Better Android Testing at Airbnb (Part 1)
Article Summary
Airbnb built a system that automatically tests every click in their Android app without writing a single Espresso test. Here's how they turned interaction testing from tedious to automatic.
Part 3 of Airbnb's testing series dives into their automated interaction testing framework. Instead of manually writing brittle Espresso tests for click handlers, they programmatically click every view, capture all resulting actions, and generate JSON reports that get diffed like screenshots.
Key Takeaways
- System automatically clicks every view and records Fragment transactions, network requests, and state changes
- JSON reports capture interaction behavior with approval testing for one-click test updates
- Dependency injection intercepts custom systems (logging, network, database) without touching production code
- View hierarchy resets after each click to test interactions in isolation
- Happo integration combines JSON diffs with screenshot tests in single CI report
Airbnb's automated interaction testing generates comprehensive integration tests with zero manual Espresso code, catching regressions in click handlers that screenshot tests miss.
About This Article
Writing Espresso tests by hand for every interaction on a page takes forever.
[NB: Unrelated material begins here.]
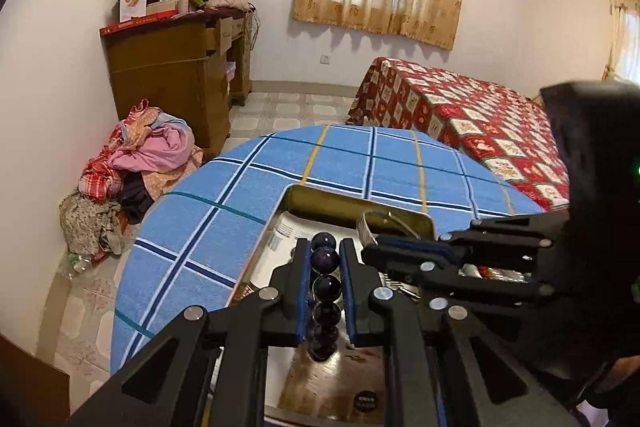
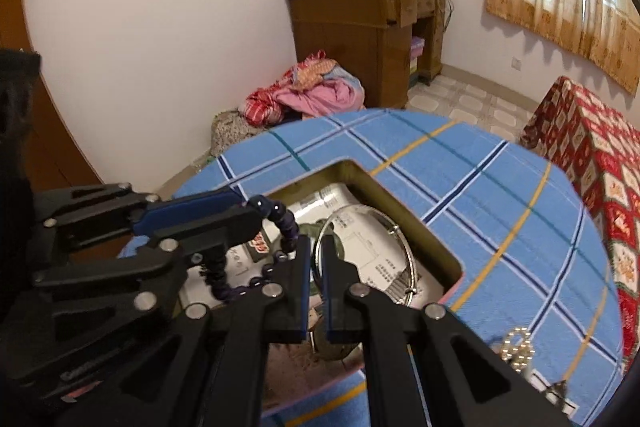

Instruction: Organize jewelry

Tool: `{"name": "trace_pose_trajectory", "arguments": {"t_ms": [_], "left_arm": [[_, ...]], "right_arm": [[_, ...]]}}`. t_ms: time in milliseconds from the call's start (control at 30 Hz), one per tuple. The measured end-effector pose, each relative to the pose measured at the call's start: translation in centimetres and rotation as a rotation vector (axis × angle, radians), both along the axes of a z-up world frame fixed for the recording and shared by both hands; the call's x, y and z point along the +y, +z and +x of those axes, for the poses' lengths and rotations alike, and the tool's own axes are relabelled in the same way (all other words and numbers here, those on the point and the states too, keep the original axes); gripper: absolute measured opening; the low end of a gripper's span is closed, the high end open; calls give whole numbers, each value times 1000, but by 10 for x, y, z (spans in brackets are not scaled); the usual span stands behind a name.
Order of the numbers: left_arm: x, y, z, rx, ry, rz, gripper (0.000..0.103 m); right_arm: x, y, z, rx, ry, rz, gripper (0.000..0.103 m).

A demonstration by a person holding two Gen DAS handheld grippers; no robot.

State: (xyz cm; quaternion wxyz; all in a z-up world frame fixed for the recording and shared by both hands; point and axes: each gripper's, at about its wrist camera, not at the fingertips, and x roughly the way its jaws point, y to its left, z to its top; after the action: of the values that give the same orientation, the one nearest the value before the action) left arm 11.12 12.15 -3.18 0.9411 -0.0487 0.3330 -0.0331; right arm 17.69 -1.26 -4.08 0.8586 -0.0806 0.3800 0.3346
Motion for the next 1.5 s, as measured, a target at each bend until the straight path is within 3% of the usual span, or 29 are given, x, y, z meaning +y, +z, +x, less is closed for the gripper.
{"name": "trace_pose_trajectory", "arguments": {"t_ms": [167,233,333,367,400,433,500,633,733,1133,1500], "left_arm": [[-3,-9,4,31,-13,30,15],[-6,-10,2,25,-8,44,23],[-6,-5,-3,1,26,68,48],[-5,-2,-6,-10,30,61,63],[-4,1,-10,-23,31,51,75],[-4,4,-12,-37,36,48,78],[-6,8,-18,-56,42,48,79],[-18,12,-28,-63,35,53,79],[-32,12,-37,-60,10,46,79],[-101,-3,-60,-20,-101,90,79],[-144,-23,-65,18,-161,136,79]], "right_arm": [[-4,-15,6,29,-26,2,10],[-6,-17,5,33,-37,9,14],[-16,-16,1,36,-68,12,19],[-19,-16,-1,39,-76,15,20],[-22,-15,-2,40,-82,17,26],[-29,-13,-8,32,-91,20,42],[-36,-8,-13,4,-102,36,60],[-52,1,-32,-31,-108,29,60],[-78,2,-47,-29,-145,48,70],[-206,-17,-79,39,-449,73,75],[-215,-38,-104,22,-451,37,75]]}}
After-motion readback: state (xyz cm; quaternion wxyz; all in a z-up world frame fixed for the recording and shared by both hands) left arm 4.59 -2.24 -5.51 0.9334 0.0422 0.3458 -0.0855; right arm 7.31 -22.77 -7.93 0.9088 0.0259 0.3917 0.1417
Most teams skip the small stuff like what arguments got passed or which network requests fired. This leaves a lot of interaction code untested, even though it makes up a big chunk of feature work.
Eli Hart's team built a system that walks through the view hierarchy using depth-first search, clicks every clickable and long-clickable view, captures the resulting actions through dependency injection mocks, and generates JSON reports. These reports get diffed using Happo's existing infrastructure.
With approval testing, developers can update tests in one click instead of writing traditional Espresso tests. This gives exhaustive coverage of interaction behavior and reuses the same CI setup that screenshot tests already use.